= Activity =
Write out the listing below without alteration, omitting its pictures.

= Information supplied =
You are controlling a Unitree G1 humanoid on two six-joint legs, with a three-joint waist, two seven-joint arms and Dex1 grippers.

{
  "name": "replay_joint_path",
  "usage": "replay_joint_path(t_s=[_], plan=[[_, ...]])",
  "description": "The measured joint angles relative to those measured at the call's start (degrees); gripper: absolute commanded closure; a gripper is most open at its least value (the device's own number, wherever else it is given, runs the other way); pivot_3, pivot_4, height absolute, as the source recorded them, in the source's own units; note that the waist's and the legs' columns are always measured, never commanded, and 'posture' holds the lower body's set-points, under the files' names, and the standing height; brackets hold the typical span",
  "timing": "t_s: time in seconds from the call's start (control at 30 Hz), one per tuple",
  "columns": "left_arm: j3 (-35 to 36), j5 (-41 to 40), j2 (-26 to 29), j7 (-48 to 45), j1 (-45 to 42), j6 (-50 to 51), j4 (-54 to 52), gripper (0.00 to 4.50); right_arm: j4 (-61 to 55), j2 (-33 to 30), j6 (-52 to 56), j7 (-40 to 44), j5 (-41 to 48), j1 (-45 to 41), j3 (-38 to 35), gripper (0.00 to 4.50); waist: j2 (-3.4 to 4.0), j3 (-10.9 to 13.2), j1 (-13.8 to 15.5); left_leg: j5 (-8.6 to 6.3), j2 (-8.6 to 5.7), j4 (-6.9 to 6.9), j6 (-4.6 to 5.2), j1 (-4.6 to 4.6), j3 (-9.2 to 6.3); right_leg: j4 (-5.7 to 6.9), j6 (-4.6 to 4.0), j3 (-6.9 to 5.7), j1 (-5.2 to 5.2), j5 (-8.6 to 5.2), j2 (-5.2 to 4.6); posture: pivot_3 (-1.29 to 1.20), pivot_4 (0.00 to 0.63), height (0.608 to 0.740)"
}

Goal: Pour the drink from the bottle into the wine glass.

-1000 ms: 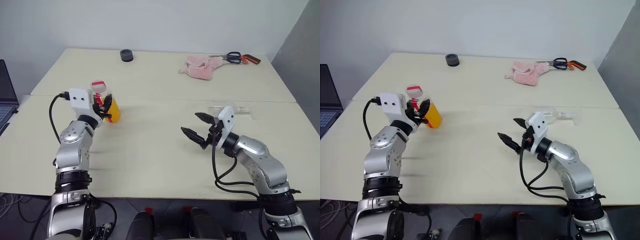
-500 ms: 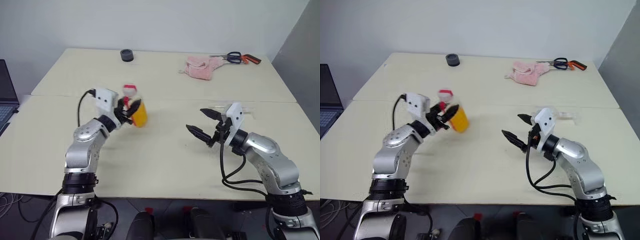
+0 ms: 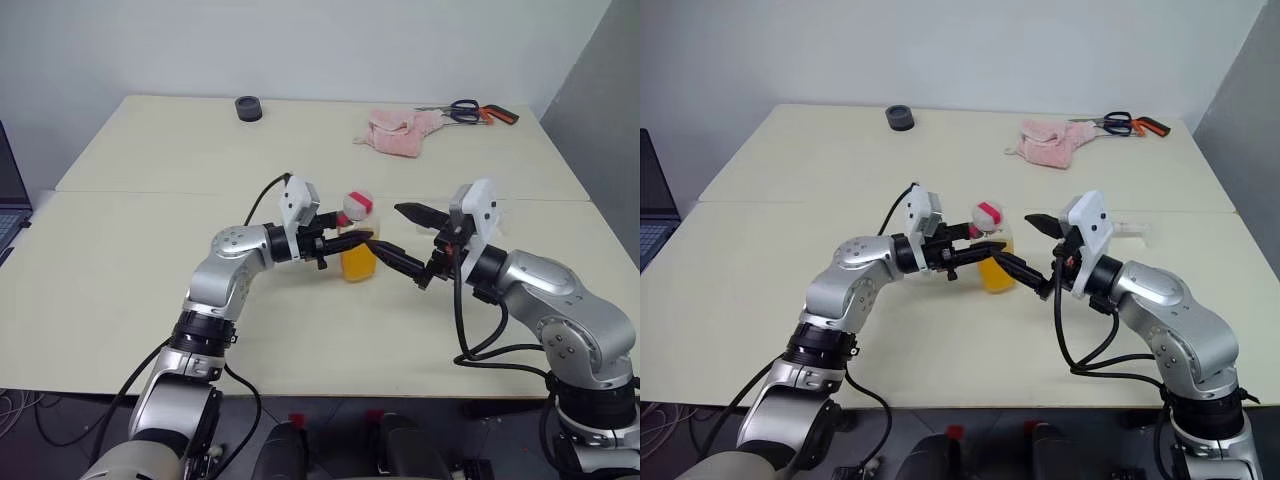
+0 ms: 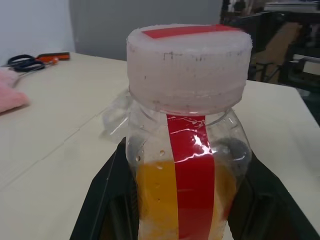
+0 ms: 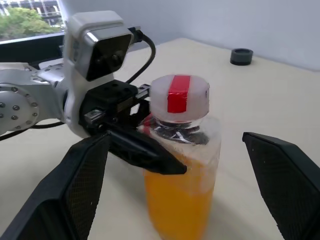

= Written reply =
You are controlling a Unitree G1 humanoid on two six-joint legs, with a three-joint waist, two seven-joint arms and Dex1 grippers.

{
  "name": "replay_joint_path",
  "usage": "replay_joint_path(t_s=[_], plan=[[_, ...]])",
  "description": "The measured joint angles relative to those measured at the call's start (degrees); gripper: absolute commanded closure; a gripper is most open at its least value (the device's own number, wherever else it is given, runs the other way); pivot_3, pivot_4, height absolute, as the source recorded them, in the source's own units; note that the waist's and the legs' columns are always measured, never commanded, and 'posture' holds the lower body's set-points, under the files' names, and the standing height; brackets hold the typical span",
  "timing": "t_s: time in seconds from the call's start (control at 30 Hz), one per tuple",
  "columns": "left_arm: j3 (-35 to 36), j5 (-41 to 40), j2 (-26 to 29), j7 (-48 to 45), j1 (-45 to 42), j6 (-50 to 51), j4 (-54 to 52), gripper (0.00 to 4.50); right_arm: j4 (-61 to 55), j2 (-33 to 30), j6 (-52 to 56), j7 (-40 to 44), j5 (-41 to 48), j1 (-45 to 41), j3 (-38 to 35), gripper (0.00 to 4.50); waist: j2 (-3.4 to 4.0), j3 (-10.9 to 13.2), j1 (-13.8 to 15.5); left_leg: j5 (-8.6 to 6.3), j2 (-8.6 to 5.7), j4 (-6.9 to 6.9), j6 (-4.6 to 5.2), j1 (-4.6 to 4.6), j3 (-9.2 to 6.3); right_leg: j4 (-5.7 to 6.9), j6 (-4.6 to 4.0), j3 (-6.9 to 5.7), j1 (-5.2 to 5.2), j5 (-8.6 to 5.2), j2 (-5.2 to 4.6); posture: pivot_3 (-1.29 to 1.20), pivot_4 (0.00 to 0.63), height (0.608 to 0.740)"
}

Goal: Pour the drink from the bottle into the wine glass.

-1000 ms: 
-500 ms: 
+0 ms: 
+0 ms: 
+0 ms: 

Work on this exercise has been finished.